→ **Activity**
With pictures removed, print the listing exactly.

::: Recorded data

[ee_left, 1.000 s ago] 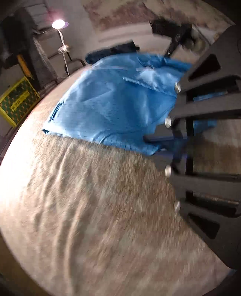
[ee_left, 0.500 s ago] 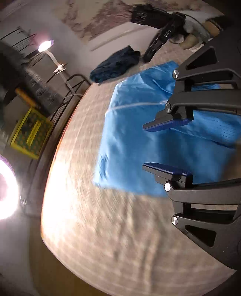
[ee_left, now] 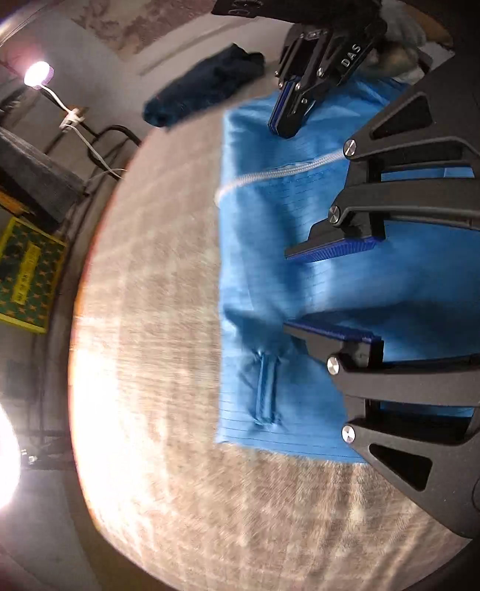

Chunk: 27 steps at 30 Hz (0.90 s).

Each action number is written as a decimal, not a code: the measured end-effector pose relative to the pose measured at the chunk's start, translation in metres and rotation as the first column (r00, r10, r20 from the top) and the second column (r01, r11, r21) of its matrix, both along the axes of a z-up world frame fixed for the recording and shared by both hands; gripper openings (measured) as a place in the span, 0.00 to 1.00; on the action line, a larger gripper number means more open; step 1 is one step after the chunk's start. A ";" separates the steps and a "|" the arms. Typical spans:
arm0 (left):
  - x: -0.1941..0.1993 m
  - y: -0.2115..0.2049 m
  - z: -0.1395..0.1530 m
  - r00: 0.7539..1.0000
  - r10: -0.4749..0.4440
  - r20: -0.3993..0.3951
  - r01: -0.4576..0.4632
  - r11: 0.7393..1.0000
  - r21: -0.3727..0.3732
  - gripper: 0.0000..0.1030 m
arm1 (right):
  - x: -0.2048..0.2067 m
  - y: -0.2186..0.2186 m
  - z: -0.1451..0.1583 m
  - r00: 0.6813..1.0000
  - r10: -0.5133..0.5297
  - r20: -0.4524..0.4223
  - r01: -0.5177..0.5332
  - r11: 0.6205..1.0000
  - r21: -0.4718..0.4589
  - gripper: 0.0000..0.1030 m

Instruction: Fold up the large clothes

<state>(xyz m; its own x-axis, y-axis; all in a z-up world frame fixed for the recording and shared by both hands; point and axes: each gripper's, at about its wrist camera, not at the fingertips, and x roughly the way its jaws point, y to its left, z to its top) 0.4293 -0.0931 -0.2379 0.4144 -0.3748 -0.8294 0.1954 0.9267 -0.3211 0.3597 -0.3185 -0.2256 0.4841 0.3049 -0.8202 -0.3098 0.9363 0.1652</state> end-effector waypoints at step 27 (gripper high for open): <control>-0.107 0.100 -0.006 0.996 0.043 -0.079 -0.050 0.995 -0.086 0.31 | -0.106 -0.078 -0.017 0.989 0.046 -0.139 -0.040 0.998 0.045 0.20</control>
<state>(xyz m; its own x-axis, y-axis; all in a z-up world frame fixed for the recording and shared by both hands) 0.3226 0.0065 -0.2437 0.3692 -0.4292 -0.8243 0.1242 0.9018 -0.4139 0.2541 -0.3963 -0.2423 0.3517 0.3583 -0.8648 -0.3206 0.9141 0.2483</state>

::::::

→ **Result for this task**
[ee_left, 1.000 s ago] 
[ee_left, 0.500 s ago] 
[ee_left, now] 

Chunk: 27 steps at 30 Hz (0.90 s).

Each action number is written as a decimal, not a code: the measured end-effector pose relative to the pose measured at the chunk's start, translation in metres and rotation as the first column (r00, r10, r20 from the top) and the second column (r01, r11, r21) of its matrix, both along the axes of a z-up world frame fixed for the recording and shared by both hands; gripper openings (measured) as a place in the span, 0.00 to 1.00; on the action line, a larger gripper number means more open; step 1 is one step after the chunk's start. A ";" separates the steps and a "|" the arms. Typical spans:
arm0 (left):
  - x: -0.1941..0.1993 m
  - y: -0.2115..0.2049 m
  - z: -0.1395..0.1530 m
  - r00: 0.7539..1.0000
  - r10: -0.4749..0.4440
  - r20: -0.3993..0.3951
  - r01: -0.4576..0.4632
  - r11: 0.7393..1.0000
  - r21: -0.3727..0.3732
  - gripper: 0.0000..0.1030 m
arm1 (right):
  - x: -0.2048..0.2067 m
  - y: -0.2186..0.2186 m
  - z: -0.1451..0.1583 m
  - r00: 0.6813..1.0000
  - r10: -0.5133..0.5297
  - r20: -0.4524..0.4223
  - r01: -0.5177..0.5332
  - r11: 0.6205..1.0000
  - r21: -0.4718..0.4589
  - gripper: 0.0000..0.1030 m

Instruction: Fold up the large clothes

<state>(xyz m; its own x-axis, y-axis; all in a z-up world frame fixed for the recording and shared by both hands; point and axes: each gripper's, at about its wrist camera, not at the fingertips, and x roughly the way its jaws point, y to its left, z to its top) 0.4293 -0.0931 -0.2379 0.4144 -0.3748 -0.8294 0.1954 0.9267 -0.3211 0.3597 -0.3185 -0.2256 0.4841 0.3049 -0.8202 -0.3098 0.9363 0.1652</state> end-effector waypoints at step 27 (gripper high for open): <control>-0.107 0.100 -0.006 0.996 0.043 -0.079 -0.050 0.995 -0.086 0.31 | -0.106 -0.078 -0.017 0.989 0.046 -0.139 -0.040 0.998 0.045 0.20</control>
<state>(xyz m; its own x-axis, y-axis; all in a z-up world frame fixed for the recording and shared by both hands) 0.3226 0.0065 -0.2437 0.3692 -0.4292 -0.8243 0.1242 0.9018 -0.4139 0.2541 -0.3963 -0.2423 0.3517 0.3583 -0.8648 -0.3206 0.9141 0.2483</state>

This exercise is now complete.